*PROBLEM:* For the listing below, return the line containing "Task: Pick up", the line containing "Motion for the", and all lines in between, exactly as written and nothing else.
DATASET EXCERPT START
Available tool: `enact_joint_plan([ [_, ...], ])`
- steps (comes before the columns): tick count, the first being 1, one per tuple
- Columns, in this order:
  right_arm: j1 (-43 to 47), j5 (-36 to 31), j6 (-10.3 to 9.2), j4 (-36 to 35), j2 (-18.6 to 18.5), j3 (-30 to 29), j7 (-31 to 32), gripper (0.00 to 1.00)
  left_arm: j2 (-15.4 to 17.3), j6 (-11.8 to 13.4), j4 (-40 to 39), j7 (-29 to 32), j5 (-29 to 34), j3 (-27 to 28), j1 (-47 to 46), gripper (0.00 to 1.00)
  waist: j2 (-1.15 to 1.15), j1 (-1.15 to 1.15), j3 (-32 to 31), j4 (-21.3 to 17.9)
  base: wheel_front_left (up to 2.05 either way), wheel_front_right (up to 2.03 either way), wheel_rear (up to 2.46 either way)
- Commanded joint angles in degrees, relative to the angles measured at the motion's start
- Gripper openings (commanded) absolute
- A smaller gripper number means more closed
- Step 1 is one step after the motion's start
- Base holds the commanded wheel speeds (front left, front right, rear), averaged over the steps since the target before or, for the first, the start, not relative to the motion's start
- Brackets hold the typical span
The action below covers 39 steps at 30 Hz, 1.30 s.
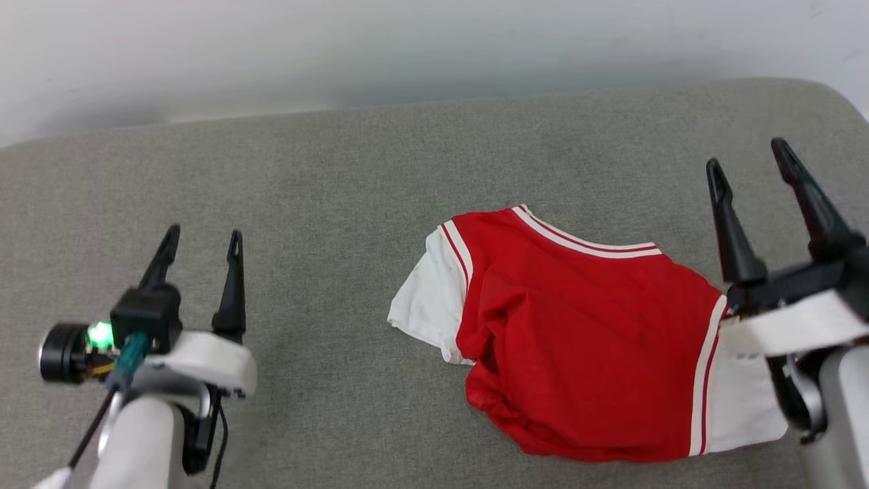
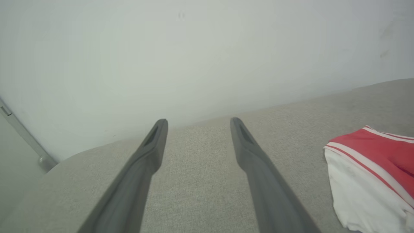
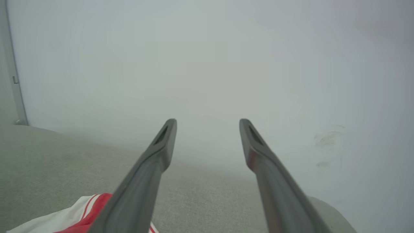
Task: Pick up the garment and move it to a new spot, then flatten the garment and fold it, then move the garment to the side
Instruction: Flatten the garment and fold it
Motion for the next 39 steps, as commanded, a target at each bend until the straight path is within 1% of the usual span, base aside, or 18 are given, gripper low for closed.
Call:
enact_joint_plan([
  [1, 0.8, -0.5, -0.05, -1.0, 0.7, -0.7, -0.1, 1.00, 0.3, -0.2, 0.2, 0.4, 0.1, -0.3, -0.8, 1.00, 0.00, 0.00, 0.3, 0.0, 0.00, 0.00, 0.00],
  [4, 6.0, -3.3, -0.05, -6.3, 4.9, -2.8, -0.1, 1.00, 1.9, -2.0, 1.6, 3.8, -0.1, -1.7, -5.1, 1.00, 0.00, 0.00, 0.8, 0.1, 0.00, 0.00, 0.00],
  [6, 8.3, -4.3, -0.05, -8.7, 6.8, -3.4, -0.1, 1.00, 2.9, -3.1, 2.9, 6.4, -0.9, -2.8, -8.5, 1.00, 0.00, 0.00, 1.3, 0.0, 0.00, 0.00, 0.00],
  [9, 10.9, -5.5, -0.05, -11.0, 8.7, -3.9, -0.1, 1.00, 5.1, -4.4, 3.4, 12.4, -2.8, -5.8, -12.7, 1.00, 0.00, 0.00, 1.7, -0.3, 0.00, 0.00, 0.00],
  [12, 11.6, -6.3, -0.06, -13.1, 9.6, -4.4, -0.1, 1.00, 8.3, -4.8, 2.5, 19.1, -5.8, -9.9, -17.5, 1.00, 0.00, 0.00, 2.5, -0.8, 0.00, 0.00, 0.00],
  [15, 12.1, -6.6, -0.05, -14.1, 10.5, -4.5, -0.1, 1.00, 12.2, -4.9, 1.2, 26.0, -11.5, -16.7, -21.7, 1.00, 0.00, 0.00, 3.3, -1.4, 0.00, 0.00, 0.00],
  [19, 11.8, -7.1, -0.05, -14.6, 10.9, -4.1, -0.1, 1.00, 17.5, -4.9, -0.7, 36.8, -21.1, -26.1, -28.1, 1.00, 0.00, 0.00, 4.6, -1.9, 0.00, 0.00, 0.00],
  [23, 10.6, -7.4, -0.05, -15.0, 11.2, -3.9, -0.1, 1.00, 21.5, -4.9, -2.5, 46.3, -30.0, -34.3, -34.3, 1.00, 0.00, 0.00, 6.2, -2.5, 0.00, 0.00, 0.00],
  [27, 9.4, -7.7, -0.05, -15.3, 11.4, -3.5, -0.1, 1.00, 23.7, -4.9, -3.5, 54.8, -37.6, -41.7, -39.8, 1.00, 0.00, 0.00, 7.8, -3.1, 0.00, 0.00, 0.00],
  [32, 8.4, -7.9, -0.05, -15.3, 11.4, -2.8, -0.1, 1.00, 24.9, -4.9, -4.1, 62.5, -43.8, -50.8, -45.3, 1.00, 0.00, 0.00, 9.9, -4.0, 0.00, 0.00, 0.00],
  [35, 7.5, -8.1, -0.05, -15.0, 11.6, -2.3, -0.1, 1.00, 24.8, -4.9, -3.9, 64.7, -46.2, -55.4, -47.8, 1.00, 0.00, 0.00, 11.1, -4.7, 0.00, 0.00, 0.00],
  [39, 6.3, -8.1, -0.05, -14.8, 11.8, -1.5, -0.1, 1.00, 25.2, -4.9, -2.8, 65.6, -48.2, -61.4, -49.9, 1.00, 0.00, 0.00, 12.7, -5.7, 0.00, 0.00, 0.00],
])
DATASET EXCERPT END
*EXPECTED OUTPUT:*
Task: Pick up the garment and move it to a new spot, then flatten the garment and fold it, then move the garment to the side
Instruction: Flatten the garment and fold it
Motion for the next 39 steps, as commanded, a target at each bend until the straight path is within 1% of the usual span, base aside, or 18 are given, gripper low for closed.

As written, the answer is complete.